According to Mr. Masiyiwa, in Rwanda’s case agility has a vital role to play. “It’s incredibly efficient when it comes to creating an environment for business, with light-touch regulation and real ease in cutting through bureaucracy to talk to the right people.”
He believes it is a cultural issue that starts at the top. “I remember meeting the President at a conference in New York. I pitched an idea at him, and then flew to London. That night I got a call from a Rwandan minister, who asked about the conversation I’d had with the President. I asked her what time it was there. ‘Two a.m.’ she said. ‘I need to be sure I’ve rung you when I see the President in the morning.’”
Mr. Ngirente stressed the extent to which the country’s focus is on involving everybody in government, particularly young people. “In every sector, we have agile young people, and we aim to help make sure their ideas can come to reality.”

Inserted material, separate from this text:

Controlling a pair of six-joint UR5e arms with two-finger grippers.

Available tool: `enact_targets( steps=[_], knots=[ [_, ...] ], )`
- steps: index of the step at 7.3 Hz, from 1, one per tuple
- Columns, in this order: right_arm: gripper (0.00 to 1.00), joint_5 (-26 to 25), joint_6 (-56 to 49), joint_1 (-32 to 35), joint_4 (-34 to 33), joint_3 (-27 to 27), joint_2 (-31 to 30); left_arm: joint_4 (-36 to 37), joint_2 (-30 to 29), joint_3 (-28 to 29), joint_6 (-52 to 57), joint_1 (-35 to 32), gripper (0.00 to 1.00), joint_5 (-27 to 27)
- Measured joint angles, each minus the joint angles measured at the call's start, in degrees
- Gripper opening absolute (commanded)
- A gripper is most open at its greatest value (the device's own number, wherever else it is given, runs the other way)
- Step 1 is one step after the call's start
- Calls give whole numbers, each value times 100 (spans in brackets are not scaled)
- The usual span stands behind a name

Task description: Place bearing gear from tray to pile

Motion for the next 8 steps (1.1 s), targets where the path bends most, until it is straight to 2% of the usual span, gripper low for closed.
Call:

In particular, he believes this approach has had a positive impact on youth’s view of agriculture. Fifteen years ago, he said, young people had little or no interest in the sector. Today, young people armed with degrees in engineering and economics are queuing up to get involved.
Strive Masiyiwa was quick to point out that innovation, particularly in farming, is not all about apps and technology. “The entrepreneur recognises a problem that can be solved. For example, a team of young entrepreneurs in Kenya saw that women were getting up at four a.m. to buy vegetables to sell on the streets of Nairobi. Now, the team do the buying instead and deliver it to the women, using cold-storage facilities to keep the produce fresh. And the women can get up at seven a.m. instead.”
Mr. Singer echoed this sentiment, pointing out that innovation is often more in the business model than in technology. “Often the problem lies in ensuring that ideas are adopted, that investor money comes in,” he said. The best entrepreneurs, he continued, see a problem and devise a solution.
Start-ups that develop a solution and then look for a problem to solve it are likely to fail.